Dirigiéndose a la Curia Romana, dijo: «este hombre estaba obligado a convivir con un drama terrible: era leproso. Su armadura, la misma que le proporcionaba prestigio, en realidad cubría una humanidad frágil, herida, enferma. Esta contradicción a menudo la encontramos en nuestras vidas: a veces los grandes dones son la armadura para cubrir grandes fragilidades. […] Si Naamán sólo hubiera seguido acumulando medallas para poner en su armadura, al final habría sido devorado por la lepra; aparentemente vivo, sí, pero cerrado y aislado en su enfermedad».[1]
De este peligro nos libera Jesús, Él que no lleva armaduras, sino que nace y muere desnudo; Él que ofrece su don sin obligar a los leprosos sanados a reconocerlo: sólo un samaritano, en el Evangelio, parece darse cuenta de que ha sido salvado (cf. Lc 17,11-19). Quizás, cuantos menos títulos se puedan ostentar, más claro está que el amor es gratuito.
Dios es puro don, sola gracia, pero ¡cuántas voces y convicciones pueden separarnos también hoy de esta verdad desnuda y disruptiva! Hermanos y hermanas, la espiritualidad mariana está al servicio del Evangelio: revela su sencillez.
El afecto por María de Nazaret nos hace, junto con ella, discípulos de Jesús, nos educa a volver a Él, a meditar y a relacionar los acontecimientos de la vida en los que el Resucitado continúa a visitarnos y llamarnos. La espiritualidad mariana nos sumerge en la historia sobre la que se abrió el cielo, nos ayuda a ver a los soberbios dispersos en los pensamientos de su corazón, a los poderosos derribados de sus tronos, a los ricos despedidos con las manos vacías.

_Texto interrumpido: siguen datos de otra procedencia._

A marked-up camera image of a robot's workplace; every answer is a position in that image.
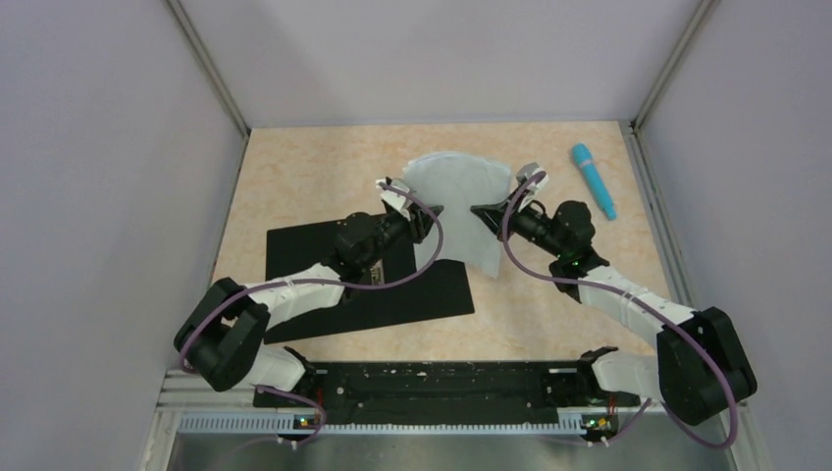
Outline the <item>white A4 file folder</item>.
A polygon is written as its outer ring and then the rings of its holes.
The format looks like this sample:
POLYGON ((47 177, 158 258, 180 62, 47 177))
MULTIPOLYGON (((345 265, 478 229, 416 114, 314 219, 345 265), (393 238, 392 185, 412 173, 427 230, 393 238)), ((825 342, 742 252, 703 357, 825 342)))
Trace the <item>white A4 file folder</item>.
MULTIPOLYGON (((335 248, 337 223, 320 222, 266 232, 268 281, 297 273, 335 248)), ((310 311, 269 329, 265 343, 305 340, 475 312, 465 265, 438 260, 414 281, 396 288, 358 291, 355 298, 310 311)))

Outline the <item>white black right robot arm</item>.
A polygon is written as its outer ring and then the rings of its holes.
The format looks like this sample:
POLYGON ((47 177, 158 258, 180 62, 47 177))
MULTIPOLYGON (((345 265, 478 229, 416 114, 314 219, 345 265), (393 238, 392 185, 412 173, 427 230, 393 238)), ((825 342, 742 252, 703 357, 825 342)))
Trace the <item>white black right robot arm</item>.
POLYGON ((507 201, 475 205, 471 213, 500 241, 520 236, 554 256, 548 269, 556 287, 604 312, 647 342, 653 356, 597 350, 590 368, 598 388, 659 400, 686 425, 699 425, 758 390, 758 381, 730 317, 716 307, 696 310, 629 280, 592 246, 596 229, 589 207, 568 200, 552 215, 507 201))

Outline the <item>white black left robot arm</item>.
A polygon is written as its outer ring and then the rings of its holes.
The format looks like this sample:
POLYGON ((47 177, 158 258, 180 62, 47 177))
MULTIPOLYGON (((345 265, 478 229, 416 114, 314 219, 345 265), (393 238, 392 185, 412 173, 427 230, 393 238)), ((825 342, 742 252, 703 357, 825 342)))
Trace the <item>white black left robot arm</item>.
POLYGON ((271 281, 242 285, 223 278, 208 288, 177 332, 174 347, 186 373, 220 393, 239 385, 291 392, 313 368, 284 347, 264 349, 267 332, 303 314, 344 304, 373 291, 373 266, 397 243, 422 242, 443 232, 442 206, 407 196, 403 208, 382 218, 353 213, 338 223, 334 250, 321 262, 271 281))

Los leprosos que en el Evangelio no vuelven a dar las gracias nos recuerdan, de hecho, que la gracia de Dios también puede alcanzarnos y no encontrar respuesta, puede curarnos y seguir sin comprometernos.
Cuidémonos, pues, de ese subir al templo que no nos lleva a seguir a Jesús. Existen formas de culto que no nos unen a los demás y nos anestesian el corazón. Entonces no vivimos verdaderos encuentros con aquellos que Dios pone en nuestro camino; no participamos, como lo hizo María, en el cambio del mundo y en la alegría del Magnificat.
El camino de María va tras el de Jesús, y el de Jesús es hacia cada ser humano, especialmente hacia los pobres, los heridos, los pecadores. Por eso, la auténtica espiritualidad mariana hace actual en la Iglesia la ternura de Dios, su maternidad.
«Porque —como leemos en la Exhortación apostólica Evangelii gaudium— cada vez que miramos a María, volvemos a creer en la fuerza revolucionaria de la ternura y del afecto. En ella vemos que la humildad y la ternura no son virtudes de los débiles, sino de los fuertes, que no necesitan maltratar a los demás para sentirse importantes.
Mirándola, descubrimos que la que alababa a Dios porque «derribó a los poderosos de sus tronos» y «despidió a los ricos con las manos vacías» (Lc 1,52-53) es la misma que asegura el calor doméstico a nuestra búsqueda de justicia» (n. 288).
Hagamos de ella un motor de renovación y transformación, como pide el Jubileo, tiempo de conversión y restitución, de replanteamiento y liberación. Que María Santísima, nuestra esperanza, interceda por nosotros y nos oriente siempre hacia Jesús, el Señor crucificado. En él está la salvación para todos.